My analysis of how TI did this feat is that instead of correctly
starting with the least-significant multiplier digit, and then
shifting rightward the fully-developed rightmost digits of what
otherwise would have been a fully correct double-precision result
as each successive more-significant multiplier digit was used,
some hacker at TI decided to start with the most-significant
multiplier digit, and then shift rightward the other factor,
dropping off its least significant digit even before the second
most-significant multiplier digit was used, etc.
Naturally, you can see immediately that the product of the least
significant digits of each factor will never be included in this scheme;
in fact many other of the "digit cross-products" are neglected as well.

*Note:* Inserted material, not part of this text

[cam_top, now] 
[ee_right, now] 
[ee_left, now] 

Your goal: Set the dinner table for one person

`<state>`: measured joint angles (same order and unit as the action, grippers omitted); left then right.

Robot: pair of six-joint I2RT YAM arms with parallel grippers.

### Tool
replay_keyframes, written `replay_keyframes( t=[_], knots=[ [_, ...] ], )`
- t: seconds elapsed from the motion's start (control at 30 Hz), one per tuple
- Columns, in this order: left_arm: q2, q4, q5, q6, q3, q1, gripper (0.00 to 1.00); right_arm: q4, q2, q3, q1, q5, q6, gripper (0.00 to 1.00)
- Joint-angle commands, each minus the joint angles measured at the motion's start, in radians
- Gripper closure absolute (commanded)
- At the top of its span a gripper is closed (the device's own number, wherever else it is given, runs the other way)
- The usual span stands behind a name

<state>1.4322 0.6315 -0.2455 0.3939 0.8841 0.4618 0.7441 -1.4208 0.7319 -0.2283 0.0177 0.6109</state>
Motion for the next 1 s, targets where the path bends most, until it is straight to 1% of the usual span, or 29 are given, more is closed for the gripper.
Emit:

If you look at the numerical example I gave above, even the very least
significant "9*9" product is essential for generating a "carry" which
propagates all the way leftward into the eighth most-significant digit
position of the correct answer, so obviously the result of the "hack"
method is already clearly going to be incorrect. If you take into
account the internal register widths actually used and the sum of all
the "lost" digit cross-products, you successfully predict the exact
wrong results which those TI calcs delivered for several years!
If you have any old LED models (starting from about when the very crummy
old 5x8 standard keyboards were introduced), or even the SR-50 or
some-era early LCD models (same keyboard!), try the above example to
confirm this!
Rick Furr (rfurr@vcalc.net)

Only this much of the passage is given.